Choosing your team as a kid is one of the most important decisions you will ever make. It is one of your first “love” relationships. When you pick that team, that’s (usually) it. You stick with that team through thick and thin. You will cry for that team; you will get beaten up for that team; you will endure misinformed statistical arguments from idiots at work for that team; you will cheer for that team; and you will sacrifice work and play for that team.
Unconditional love is an absolute necessity when you are a football supporter. Your team lets you down more than anything in your life. However, if you lose to your main rival or even when you get relegated, as a football fan, for that next game, once you rid yourself of that protective pessimism, there is inherent optimism and belief which keeps you coming back. Above all else, when it’s all said and done, being a football fan is supposed to be enjoyable. However, as a Chelsea fan this season, I am struggling to identify a period previously where my love for the club has being tested on an almost daily basis.
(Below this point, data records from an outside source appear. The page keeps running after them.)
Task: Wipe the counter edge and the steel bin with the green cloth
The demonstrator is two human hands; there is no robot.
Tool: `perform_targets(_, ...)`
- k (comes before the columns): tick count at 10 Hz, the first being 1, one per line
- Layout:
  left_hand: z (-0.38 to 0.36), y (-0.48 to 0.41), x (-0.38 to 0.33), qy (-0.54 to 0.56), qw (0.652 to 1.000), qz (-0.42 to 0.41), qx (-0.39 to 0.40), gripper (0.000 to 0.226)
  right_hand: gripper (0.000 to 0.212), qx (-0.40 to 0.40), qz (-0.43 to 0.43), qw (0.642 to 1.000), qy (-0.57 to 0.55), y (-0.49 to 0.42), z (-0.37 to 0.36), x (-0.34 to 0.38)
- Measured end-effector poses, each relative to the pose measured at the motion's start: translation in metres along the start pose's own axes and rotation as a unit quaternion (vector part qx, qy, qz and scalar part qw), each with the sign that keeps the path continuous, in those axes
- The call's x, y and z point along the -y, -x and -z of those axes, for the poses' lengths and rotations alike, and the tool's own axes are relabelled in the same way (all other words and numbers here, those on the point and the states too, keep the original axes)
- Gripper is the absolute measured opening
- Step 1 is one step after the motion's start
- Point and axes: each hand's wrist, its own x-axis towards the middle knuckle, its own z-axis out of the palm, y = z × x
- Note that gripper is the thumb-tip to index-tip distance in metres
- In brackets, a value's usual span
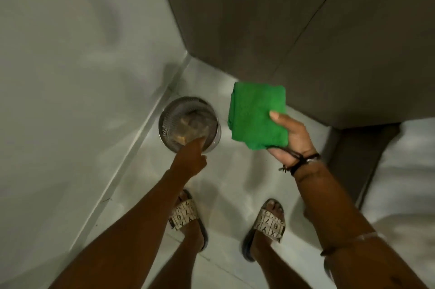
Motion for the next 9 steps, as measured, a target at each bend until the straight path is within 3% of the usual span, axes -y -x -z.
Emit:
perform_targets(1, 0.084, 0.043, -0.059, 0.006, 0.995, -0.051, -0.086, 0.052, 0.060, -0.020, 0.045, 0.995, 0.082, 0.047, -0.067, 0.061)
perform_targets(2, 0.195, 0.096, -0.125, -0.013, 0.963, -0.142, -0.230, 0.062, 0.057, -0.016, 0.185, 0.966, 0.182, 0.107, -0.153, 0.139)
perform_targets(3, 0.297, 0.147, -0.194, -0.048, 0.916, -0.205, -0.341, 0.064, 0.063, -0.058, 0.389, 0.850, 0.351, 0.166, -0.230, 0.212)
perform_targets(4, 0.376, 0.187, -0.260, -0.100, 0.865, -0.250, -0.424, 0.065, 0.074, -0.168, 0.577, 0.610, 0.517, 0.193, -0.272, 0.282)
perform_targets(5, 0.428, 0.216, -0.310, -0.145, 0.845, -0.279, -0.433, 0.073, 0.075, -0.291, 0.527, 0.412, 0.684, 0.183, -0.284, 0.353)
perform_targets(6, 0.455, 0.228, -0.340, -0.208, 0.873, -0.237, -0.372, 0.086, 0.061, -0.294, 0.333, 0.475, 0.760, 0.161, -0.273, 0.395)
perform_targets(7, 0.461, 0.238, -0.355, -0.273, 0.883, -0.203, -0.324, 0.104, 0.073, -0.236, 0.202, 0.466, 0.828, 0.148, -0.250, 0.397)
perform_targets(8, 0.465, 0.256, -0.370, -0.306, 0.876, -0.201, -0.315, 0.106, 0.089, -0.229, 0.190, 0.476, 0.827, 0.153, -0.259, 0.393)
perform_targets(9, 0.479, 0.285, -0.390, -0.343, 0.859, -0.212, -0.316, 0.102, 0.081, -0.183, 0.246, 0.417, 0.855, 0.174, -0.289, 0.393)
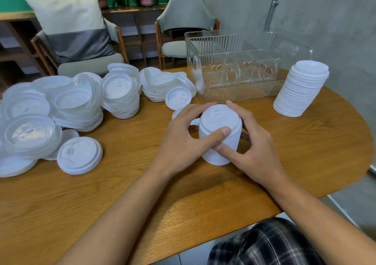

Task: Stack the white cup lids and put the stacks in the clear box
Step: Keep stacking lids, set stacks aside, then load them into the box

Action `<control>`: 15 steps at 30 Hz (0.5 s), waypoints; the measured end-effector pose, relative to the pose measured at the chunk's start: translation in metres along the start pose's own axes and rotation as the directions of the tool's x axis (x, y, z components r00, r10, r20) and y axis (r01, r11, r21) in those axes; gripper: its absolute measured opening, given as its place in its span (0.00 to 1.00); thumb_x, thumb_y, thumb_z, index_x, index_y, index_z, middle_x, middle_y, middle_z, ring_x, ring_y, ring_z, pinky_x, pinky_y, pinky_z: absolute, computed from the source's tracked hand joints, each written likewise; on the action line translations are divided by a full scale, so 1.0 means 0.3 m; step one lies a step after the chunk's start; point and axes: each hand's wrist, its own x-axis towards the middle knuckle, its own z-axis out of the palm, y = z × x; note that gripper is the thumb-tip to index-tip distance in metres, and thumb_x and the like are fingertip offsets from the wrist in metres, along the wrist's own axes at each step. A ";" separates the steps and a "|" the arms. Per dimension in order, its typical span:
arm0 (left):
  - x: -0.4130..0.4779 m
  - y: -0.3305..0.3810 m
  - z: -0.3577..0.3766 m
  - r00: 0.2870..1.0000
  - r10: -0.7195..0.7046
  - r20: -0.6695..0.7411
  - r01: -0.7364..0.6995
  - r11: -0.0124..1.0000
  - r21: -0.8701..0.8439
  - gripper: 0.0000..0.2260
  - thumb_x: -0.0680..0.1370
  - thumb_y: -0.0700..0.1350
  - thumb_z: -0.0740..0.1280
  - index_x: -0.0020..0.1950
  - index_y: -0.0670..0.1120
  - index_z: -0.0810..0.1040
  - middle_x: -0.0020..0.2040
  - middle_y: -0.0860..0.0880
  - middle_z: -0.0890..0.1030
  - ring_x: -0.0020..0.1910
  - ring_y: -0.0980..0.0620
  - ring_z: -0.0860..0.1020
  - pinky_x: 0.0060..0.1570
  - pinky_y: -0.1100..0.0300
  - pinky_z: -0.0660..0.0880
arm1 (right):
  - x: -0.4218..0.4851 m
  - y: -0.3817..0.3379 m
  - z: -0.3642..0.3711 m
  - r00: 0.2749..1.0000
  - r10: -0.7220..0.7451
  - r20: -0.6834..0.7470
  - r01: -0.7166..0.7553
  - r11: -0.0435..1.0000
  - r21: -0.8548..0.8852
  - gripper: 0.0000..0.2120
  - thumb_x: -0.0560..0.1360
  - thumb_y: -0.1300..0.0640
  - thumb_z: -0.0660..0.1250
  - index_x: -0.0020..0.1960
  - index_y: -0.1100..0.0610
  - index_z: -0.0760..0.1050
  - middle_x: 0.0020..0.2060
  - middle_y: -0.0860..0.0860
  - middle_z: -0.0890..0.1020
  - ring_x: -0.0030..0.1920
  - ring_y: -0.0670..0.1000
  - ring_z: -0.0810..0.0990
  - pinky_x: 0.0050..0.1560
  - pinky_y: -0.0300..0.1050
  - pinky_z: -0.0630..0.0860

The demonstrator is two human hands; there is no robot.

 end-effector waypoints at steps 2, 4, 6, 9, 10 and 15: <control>0.002 0.001 0.006 1.000 0.005 0.004 -0.006 0.999 0.036 0.24 0.74 0.59 0.75 0.70 0.57 0.79 0.61 0.59 0.80 0.65 0.58 0.77 0.61 0.56 0.77 | -0.002 -0.001 0.000 1.000 0.002 -0.001 -0.002 1.000 0.017 0.39 0.74 0.42 0.76 0.80 0.49 0.65 0.72 0.41 0.74 0.73 0.46 0.74 0.64 0.39 0.77; 0.005 0.002 0.013 1.000 0.018 -0.005 -0.017 0.998 0.061 0.24 0.74 0.59 0.76 0.69 0.57 0.79 0.61 0.60 0.79 0.64 0.58 0.77 0.59 0.62 0.75 | -0.001 -0.002 0.000 1.000 0.000 -0.005 0.000 1.000 0.023 0.39 0.73 0.41 0.75 0.79 0.48 0.65 0.71 0.41 0.75 0.71 0.46 0.75 0.63 0.38 0.77; 0.008 0.002 0.018 0.999 0.032 -0.017 -0.031 0.996 0.089 0.25 0.73 0.60 0.76 0.68 0.57 0.79 0.60 0.60 0.79 0.64 0.59 0.76 0.56 0.67 0.74 | 0.000 -0.003 0.001 1.000 -0.002 -0.004 0.002 1.000 0.024 0.38 0.73 0.42 0.75 0.79 0.48 0.65 0.70 0.41 0.75 0.71 0.45 0.76 0.62 0.36 0.77; 0.013 0.003 0.015 0.997 0.065 -0.045 -0.058 0.989 0.138 0.24 0.73 0.60 0.77 0.67 0.57 0.80 0.59 0.60 0.79 0.63 0.60 0.76 0.54 0.71 0.72 | 0.000 -0.005 0.002 1.000 -0.005 0.005 0.005 1.000 0.009 0.38 0.74 0.42 0.75 0.79 0.47 0.64 0.70 0.38 0.75 0.70 0.43 0.75 0.60 0.33 0.75; 0.013 0.003 0.014 0.995 0.081 -0.056 -0.072 0.985 0.156 0.24 0.73 0.61 0.77 0.66 0.56 0.81 0.59 0.60 0.79 0.62 0.60 0.77 0.53 0.70 0.73 | 0.000 -0.004 0.003 1.000 -0.007 0.010 0.007 1.000 0.001 0.38 0.74 0.41 0.74 0.79 0.47 0.63 0.70 0.37 0.74 0.70 0.42 0.75 0.61 0.32 0.74; 0.012 0.009 0.015 0.986 0.138 -0.090 -0.116 0.971 0.211 0.24 0.72 0.64 0.75 0.64 0.55 0.83 0.57 0.59 0.81 0.60 0.59 0.79 0.53 0.63 0.77 | 0.002 -0.002 0.004 1.000 -0.008 0.029 0.009 1.000 -0.017 0.40 0.75 0.42 0.74 0.82 0.47 0.60 0.73 0.42 0.74 0.73 0.42 0.73 0.64 0.32 0.72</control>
From the high of winning the Champions League for the first time in their history, Chelsea have come crashing back down to earth and are now buried in shit. Already this season, the club have been involved in controversies to last a lifetime. The shameful episodes are well known and I won’t recite them in detail here. Personally, the John Terry race row and the Mark Clattenburg – whatever it was – have been the most humiliating for me as a fan. This was a club who made an unsubstantiated complaint against a referee and then refused to apologise when they were mistaken. The fact the club made a complaint wasn’t the error – not at all. It was their conduct during the saga and when making the complaint itself. The staggering sanctimonious arrogance was not needed especially when a referee’s career was under threat. What added insult to injury was Chelsea’s embarrassing attempt to be the face of football’s fight against racism when only weeks previously they refused to adequately punish their captain who actually admitted calling a fellow professional a “black cunt”. How can such a club be taken seriously?
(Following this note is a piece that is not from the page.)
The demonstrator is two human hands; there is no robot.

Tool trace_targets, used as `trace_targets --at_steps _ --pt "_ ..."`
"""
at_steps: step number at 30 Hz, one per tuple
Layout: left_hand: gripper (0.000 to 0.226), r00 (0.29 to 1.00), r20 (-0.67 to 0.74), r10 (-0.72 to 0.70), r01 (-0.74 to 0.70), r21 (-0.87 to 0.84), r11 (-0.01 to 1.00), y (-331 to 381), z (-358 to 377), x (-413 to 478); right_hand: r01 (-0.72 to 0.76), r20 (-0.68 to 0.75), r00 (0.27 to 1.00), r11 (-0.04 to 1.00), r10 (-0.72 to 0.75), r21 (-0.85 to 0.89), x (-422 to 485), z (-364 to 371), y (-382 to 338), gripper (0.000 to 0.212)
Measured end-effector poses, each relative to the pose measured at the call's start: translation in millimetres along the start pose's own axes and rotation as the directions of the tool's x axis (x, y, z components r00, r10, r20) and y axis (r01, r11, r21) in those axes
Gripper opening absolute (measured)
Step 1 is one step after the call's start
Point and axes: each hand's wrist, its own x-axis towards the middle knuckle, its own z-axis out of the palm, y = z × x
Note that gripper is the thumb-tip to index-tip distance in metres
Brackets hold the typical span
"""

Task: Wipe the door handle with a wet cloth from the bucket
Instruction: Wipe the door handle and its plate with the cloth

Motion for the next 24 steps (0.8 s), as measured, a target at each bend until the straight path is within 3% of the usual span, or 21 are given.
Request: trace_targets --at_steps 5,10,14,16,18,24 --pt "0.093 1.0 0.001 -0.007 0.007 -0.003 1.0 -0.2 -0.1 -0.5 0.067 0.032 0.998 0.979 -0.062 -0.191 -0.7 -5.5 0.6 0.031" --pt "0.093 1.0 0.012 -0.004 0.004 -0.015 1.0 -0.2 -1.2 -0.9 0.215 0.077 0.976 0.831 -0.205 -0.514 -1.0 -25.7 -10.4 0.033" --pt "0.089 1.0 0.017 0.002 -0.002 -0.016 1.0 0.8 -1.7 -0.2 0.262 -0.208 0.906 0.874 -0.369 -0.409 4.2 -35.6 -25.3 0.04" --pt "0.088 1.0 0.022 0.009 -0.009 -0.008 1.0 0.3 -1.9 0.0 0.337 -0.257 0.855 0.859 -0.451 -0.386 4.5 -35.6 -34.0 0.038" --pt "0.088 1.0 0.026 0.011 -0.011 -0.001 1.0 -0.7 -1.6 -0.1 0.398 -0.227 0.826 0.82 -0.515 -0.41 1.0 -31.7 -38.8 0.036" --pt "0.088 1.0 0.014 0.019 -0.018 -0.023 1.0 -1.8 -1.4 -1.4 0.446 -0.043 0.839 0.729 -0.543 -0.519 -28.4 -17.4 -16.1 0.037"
And there’s the Di Matteo saga, which was just absolutely pathetic. The man was too classy for Chelsea anyway. Di Matteo fell on his sword because of a few bad results, when what seemed to be forgotten was that he was trying to implement the changes so badly sought after by Roman Abramovich. People at the top simply do not understand football it seems. When you change your team’s tactics overnight to all out attack, you are going to be vulnerable at the back. When you persist which an absolutely garbage £50 million striker, despite having some of the best creative players behind him, the goals will just not come. Why is Roman surprised by this? And why the fuck does he think Rafa is the answer? He has actually made things worse!
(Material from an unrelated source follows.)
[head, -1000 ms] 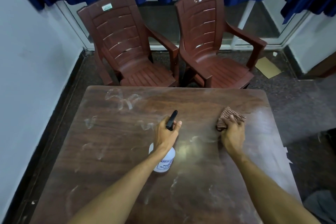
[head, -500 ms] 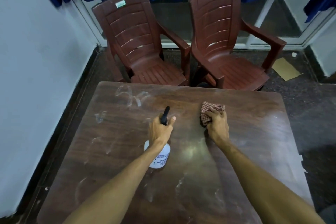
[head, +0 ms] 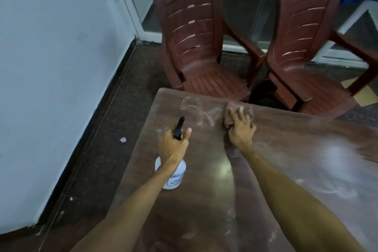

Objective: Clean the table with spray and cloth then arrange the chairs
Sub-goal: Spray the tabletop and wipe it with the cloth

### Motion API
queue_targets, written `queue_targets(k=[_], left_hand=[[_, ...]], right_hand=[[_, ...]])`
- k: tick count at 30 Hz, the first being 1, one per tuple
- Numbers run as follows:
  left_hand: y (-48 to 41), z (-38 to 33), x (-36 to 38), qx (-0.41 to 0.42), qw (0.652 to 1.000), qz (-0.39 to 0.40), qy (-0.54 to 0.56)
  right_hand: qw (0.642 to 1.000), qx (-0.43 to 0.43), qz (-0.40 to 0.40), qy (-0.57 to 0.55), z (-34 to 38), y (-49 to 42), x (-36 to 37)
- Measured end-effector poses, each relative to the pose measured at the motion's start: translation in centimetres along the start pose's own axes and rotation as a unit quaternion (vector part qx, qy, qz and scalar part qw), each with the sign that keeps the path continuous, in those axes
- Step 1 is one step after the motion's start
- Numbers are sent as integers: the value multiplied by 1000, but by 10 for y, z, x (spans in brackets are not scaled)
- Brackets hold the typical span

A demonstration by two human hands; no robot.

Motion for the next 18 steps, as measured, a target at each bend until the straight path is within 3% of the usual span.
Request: queue_targets(k=[1, 2, 5, 6, 9, 10, 13, 14, 18], left_hand=[[-5, 6, -12, 0, 1000, -2, -1], [-10, 13, -24, -4, 1000, -4, 3], [-23, 27, -46, -17, 999, -1, 34], [-28, 29, -51, -18, 999, 4, 39], [-41, 33, -66, -13, 999, 7, 44], [-44, 34, -72, -9, 999, 4, 49], [-49, 35, -84, -4, 999, 5, 45], [-50, 36, -86, -3, 999, 10, 46], [-57, 47, -100, -2, 999, -7, 51]], right_hand=[[1000, 26, -1, 4, 15, -4, 4], [999, -3, 10, 32, 45, -6, 17], [974, -173, 59, 136, 120, -2, 66], [976, -163, 46, 135, 122, -10, 61], [999, -6, 23, 47, 106, -40, 44], [997, -30, 31, 63, 124, -39, 54], [958, -232, 80, 148, 192, -20, 104], [955, -245, 83, 148, 200, -25, 104], [986, -123, 72, 88, 219, -94, 79]])
Point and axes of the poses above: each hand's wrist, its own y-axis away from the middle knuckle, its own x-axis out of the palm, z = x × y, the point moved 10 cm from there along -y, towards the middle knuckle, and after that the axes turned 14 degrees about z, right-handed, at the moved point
The Chelsea fans continue to embarrass themselves. The 16th minute applause for Di Matteo in the first game after his sacking against Man City was touching and rather classy. However, 2 games later it becomes irresponsible. To boo Rafael Benitez (a man I respect although deeply dislike) is simply daft. Like it or not, he is the manager of the team right now and he has to be supported. Booing him is booing the team and it’s undermining and poisoning the club. It amazes me to see how stupid some fans are when they can’t see how this is damaging the team as a whole. This all has to be halted before the damage becomes irreparable.
My current relationship with Chelsea Football Club is like that you have with that racist uncle everyone hates. You tolerate him because he is family, but when he says he can’t come to Christmas dinner this year you silently rejoice. He is that guy who embarrasses you when you are seen with him or when you say you know him. Chelsea at times this season are just like that uncle: embarrassing, occasionally racist, unlovable, but I still find myself going back for more. When does the cost of being a fan become too great? Is it when I find that I no longer enjoy watching games? Is it when watching games becomes an obligation rather than a consciously selected pastime? Over the last month, I have actually disliked watching Chelsea games to the point of deep resentment. I’m increasingly asking myself why I’m continually spending my time and money on this club in the face of the shame, terrible leadership, poor performances and Neanderthal fans. Whenever I ask myself this question, the answer I get is the same: I love Chelsea. It’s that simple and this is why I’ll be there in the cold on Wednesday watching us become (potentially) the first holders of the Champions League to be knocked out at the Group Stages. But, is it costing me too much when I don’t enjoy it anymore?